Records:
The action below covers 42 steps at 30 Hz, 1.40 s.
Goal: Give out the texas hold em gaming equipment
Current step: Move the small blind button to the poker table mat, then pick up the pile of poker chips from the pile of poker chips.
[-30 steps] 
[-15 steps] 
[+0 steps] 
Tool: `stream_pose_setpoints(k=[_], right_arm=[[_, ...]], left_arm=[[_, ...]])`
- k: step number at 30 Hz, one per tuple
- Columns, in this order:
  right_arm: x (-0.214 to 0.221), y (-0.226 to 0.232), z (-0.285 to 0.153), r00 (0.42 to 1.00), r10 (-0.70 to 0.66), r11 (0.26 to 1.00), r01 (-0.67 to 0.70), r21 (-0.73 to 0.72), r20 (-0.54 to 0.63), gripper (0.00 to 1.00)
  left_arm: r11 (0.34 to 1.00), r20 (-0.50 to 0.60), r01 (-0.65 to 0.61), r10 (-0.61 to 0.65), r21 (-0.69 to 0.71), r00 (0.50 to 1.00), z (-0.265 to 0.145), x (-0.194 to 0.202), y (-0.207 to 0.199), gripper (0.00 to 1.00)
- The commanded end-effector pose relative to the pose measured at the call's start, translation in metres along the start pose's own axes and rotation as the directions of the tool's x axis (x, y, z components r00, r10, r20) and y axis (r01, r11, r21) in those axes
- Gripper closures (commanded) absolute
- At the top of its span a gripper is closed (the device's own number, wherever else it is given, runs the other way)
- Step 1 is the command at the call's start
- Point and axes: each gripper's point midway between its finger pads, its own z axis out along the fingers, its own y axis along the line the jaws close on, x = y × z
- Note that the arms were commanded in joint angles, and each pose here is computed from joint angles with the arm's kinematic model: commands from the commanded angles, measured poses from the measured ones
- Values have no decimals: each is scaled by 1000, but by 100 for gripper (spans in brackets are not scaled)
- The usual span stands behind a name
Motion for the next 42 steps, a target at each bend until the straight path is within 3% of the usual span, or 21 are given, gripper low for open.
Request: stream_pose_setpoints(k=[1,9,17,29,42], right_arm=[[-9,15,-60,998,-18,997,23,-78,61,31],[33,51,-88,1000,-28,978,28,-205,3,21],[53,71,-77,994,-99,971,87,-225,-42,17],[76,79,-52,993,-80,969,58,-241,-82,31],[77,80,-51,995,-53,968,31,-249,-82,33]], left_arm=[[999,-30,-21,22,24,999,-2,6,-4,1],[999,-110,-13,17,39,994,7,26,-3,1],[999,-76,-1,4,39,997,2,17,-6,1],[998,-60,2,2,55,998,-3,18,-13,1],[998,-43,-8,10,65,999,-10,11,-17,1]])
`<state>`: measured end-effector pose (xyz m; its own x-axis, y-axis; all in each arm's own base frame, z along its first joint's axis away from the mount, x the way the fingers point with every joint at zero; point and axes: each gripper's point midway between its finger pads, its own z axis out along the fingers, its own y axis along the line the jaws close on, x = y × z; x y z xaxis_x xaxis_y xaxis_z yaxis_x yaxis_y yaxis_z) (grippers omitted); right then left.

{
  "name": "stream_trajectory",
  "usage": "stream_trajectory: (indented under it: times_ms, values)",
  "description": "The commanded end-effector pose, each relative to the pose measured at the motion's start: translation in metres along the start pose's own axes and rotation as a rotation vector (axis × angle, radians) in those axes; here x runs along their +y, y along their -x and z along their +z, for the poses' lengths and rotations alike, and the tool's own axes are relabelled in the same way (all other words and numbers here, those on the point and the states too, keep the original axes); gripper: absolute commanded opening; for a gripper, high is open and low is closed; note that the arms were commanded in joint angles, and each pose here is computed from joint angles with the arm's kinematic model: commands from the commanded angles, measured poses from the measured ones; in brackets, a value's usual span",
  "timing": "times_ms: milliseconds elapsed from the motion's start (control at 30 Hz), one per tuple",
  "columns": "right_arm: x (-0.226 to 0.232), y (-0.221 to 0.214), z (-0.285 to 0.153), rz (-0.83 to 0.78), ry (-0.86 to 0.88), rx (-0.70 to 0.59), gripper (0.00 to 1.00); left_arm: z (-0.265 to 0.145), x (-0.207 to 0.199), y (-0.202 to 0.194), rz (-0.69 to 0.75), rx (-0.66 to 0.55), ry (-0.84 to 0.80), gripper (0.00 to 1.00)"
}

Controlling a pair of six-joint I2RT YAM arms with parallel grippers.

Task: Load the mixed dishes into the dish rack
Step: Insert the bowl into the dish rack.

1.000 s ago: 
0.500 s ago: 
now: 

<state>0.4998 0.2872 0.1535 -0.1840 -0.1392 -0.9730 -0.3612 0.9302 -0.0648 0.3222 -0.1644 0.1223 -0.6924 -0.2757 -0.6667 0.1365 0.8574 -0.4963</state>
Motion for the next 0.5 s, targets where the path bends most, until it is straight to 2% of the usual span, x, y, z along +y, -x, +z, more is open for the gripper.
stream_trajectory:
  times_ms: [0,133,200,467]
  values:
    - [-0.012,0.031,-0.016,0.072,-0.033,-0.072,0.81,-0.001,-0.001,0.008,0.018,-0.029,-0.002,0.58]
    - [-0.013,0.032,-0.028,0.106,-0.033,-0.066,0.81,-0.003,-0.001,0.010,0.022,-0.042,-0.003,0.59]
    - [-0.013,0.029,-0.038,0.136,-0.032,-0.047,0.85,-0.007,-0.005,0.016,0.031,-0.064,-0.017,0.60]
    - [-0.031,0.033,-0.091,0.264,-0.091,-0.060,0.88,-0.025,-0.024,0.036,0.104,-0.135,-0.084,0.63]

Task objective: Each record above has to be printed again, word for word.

Solution:
The action below covers 42 steps at 30 Hz, 1.40 s.
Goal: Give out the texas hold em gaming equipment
Current step: Move the small blind button to the poker table mat, then pick up the pile of poker chips from the pile of poker chips.
[-30 steps] 
[-15 steps] 
[+0 steps] 
Tool: `stream_pose_setpoints(k=[_], right_arm=[[_, ...]], left_arm=[[_, ...]])`
- k: step number at 30 Hz, one per tuple
- Columns, in this order:
  right_arm: x (-0.214 to 0.221), y (-0.226 to 0.232), z (-0.285 to 0.153), r00 (0.42 to 1.00), r10 (-0.70 to 0.66), r11 (0.26 to 1.00), r01 (-0.67 to 0.70), r21 (-0.73 to 0.72), r20 (-0.54 to 0.63), gripper (0.00 to 1.00)
  left_arm: r11 (0.34 to 1.00), r20 (-0.50 to 0.60), r01 (-0.65 to 0.61), r10 (-0.61 to 0.65), r21 (-0.69 to 0.71), r00 (0.50 to 1.00), z (-0.265 to 0.145), x (-0.194 to 0.202), y (-0.207 to 0.199), gripper (0.00 to 1.00)
- The commanded end-effector pose relative to the pose measured at the call's start, translation in metres along the start pose's own axes and rotation as the directions of the tool's x axis (x, y, z components r00, r10, r20) and y axis (r01, r11, r21) in those axes
- Gripper closures (commanded) absolute
- At the top of its span a gripper is closed (the device's own number, wherever else it is given, runs the other way)
- Step 1 is the command at the call's start
- Point and axes: each gripper's point midway between its finger pads, its own z axis out along the fingers, its own y axis along the line the jaws close on, x = y × z
- Note that the arms were commanded in joint angles, and each pose here is computed from joint angles with the arm's kinematic model: commands from the commanded angles, measured poses from the measured ones
- Values have no decimals: each is scaled by 1000, but by 100 for gripper (spans in brackets are not scaled)
- The usual span stands behind a name
Motion for the next 42 steps, a target at each bend until the straight path is within 3% of the usual span, or 21 are given, gripper low for open.
Request: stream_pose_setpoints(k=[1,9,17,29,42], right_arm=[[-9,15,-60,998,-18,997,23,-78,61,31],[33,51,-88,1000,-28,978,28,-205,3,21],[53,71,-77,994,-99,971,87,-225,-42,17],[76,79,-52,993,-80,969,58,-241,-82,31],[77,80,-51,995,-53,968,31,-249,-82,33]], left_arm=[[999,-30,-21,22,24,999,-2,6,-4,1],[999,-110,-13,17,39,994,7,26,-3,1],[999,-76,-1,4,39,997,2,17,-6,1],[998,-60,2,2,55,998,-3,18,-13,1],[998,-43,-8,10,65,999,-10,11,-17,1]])
`<state>`: measured end-effector pose (xyz m; its own x-axis, y-axis; all in each arm's own base frame, z along its first joint's axis away from the mount, x the way the fingers point with every joint at zero; point and axes: each gripper's point midway between its finger pads, its own z axis out along the fingers, its own y axis along the line the jaws close on, x = y × z; x y z xaxis_x xaxis_y xaxis_z yaxis_x yaxis_y yaxis_z) (grippers omitted); right then left.

{
  "name": "stream_trajectory",
  "usage": "stream_trajectory: (indented under it: times_ms, values)",
  "description": "The commanded end-effector pose, each relative to the pose measured at the motion's start: translation in metres along the start pose's own axes and rotation as a rotation vector (axis × angle, radians) in those axes; here x runs along their +y, y along their -x and z along their +z, for the poses' lengths and rotations alike, and the tool's own axes are relabelled in the same way (all other words and numbers here, those on the point and the states too, keep the original axes); gripper: absolute commanded opening; for a gripper, high is open and low is closed; note that the arms were commanded in joint angles, and each pose here is computed from joint angles with the arm's kinematic model: commands from the commanded angles, measured poses from the measured ones; in brackets, a value's usual span",
  "timing": "times_ms: milliseconds elapsed from the motion's start (control at 30 Hz), one per tuple",
  "columns": "right_arm: x (-0.226 to 0.232), y (-0.221 to 0.214), z (-0.285 to 0.153), rz (-0.83 to 0.78), ry (-0.86 to 0.88), rx (-0.70 to 0.59), gripper (0.00 to 1.00); left_arm: z (-0.265 to 0.145), x (-0.207 to 0.199), y (-0.202 to 0.194), rz (-0.69 to 0.75), rx (-0.66 to 0.55), ry (-0.84 to 0.80), gripper (0.00 to 1.00)"
}

Controlling a pair of six-joint I2RT YAM arms with parallel grippers.

Task: Load the mixed dishes into the dish rack
Step: Insert the bowl into the dish rack.

1.000 s ago: 
0.500 s ago: 
now: 

<state>0.4998 0.2872 0.1535 -0.1840 -0.1392 -0.9730 -0.3612 0.9302 -0.0648 0.3222 -0.1644 0.1223 -0.6924 -0.2757 -0.6667 0.1365 0.8574 -0.4963</state>
Motion for the next 0.5 s, targets where the path bends most, until it is straight to 2% of the usual span, x, y, z along +y, -x, +z, more is open for the gripper.
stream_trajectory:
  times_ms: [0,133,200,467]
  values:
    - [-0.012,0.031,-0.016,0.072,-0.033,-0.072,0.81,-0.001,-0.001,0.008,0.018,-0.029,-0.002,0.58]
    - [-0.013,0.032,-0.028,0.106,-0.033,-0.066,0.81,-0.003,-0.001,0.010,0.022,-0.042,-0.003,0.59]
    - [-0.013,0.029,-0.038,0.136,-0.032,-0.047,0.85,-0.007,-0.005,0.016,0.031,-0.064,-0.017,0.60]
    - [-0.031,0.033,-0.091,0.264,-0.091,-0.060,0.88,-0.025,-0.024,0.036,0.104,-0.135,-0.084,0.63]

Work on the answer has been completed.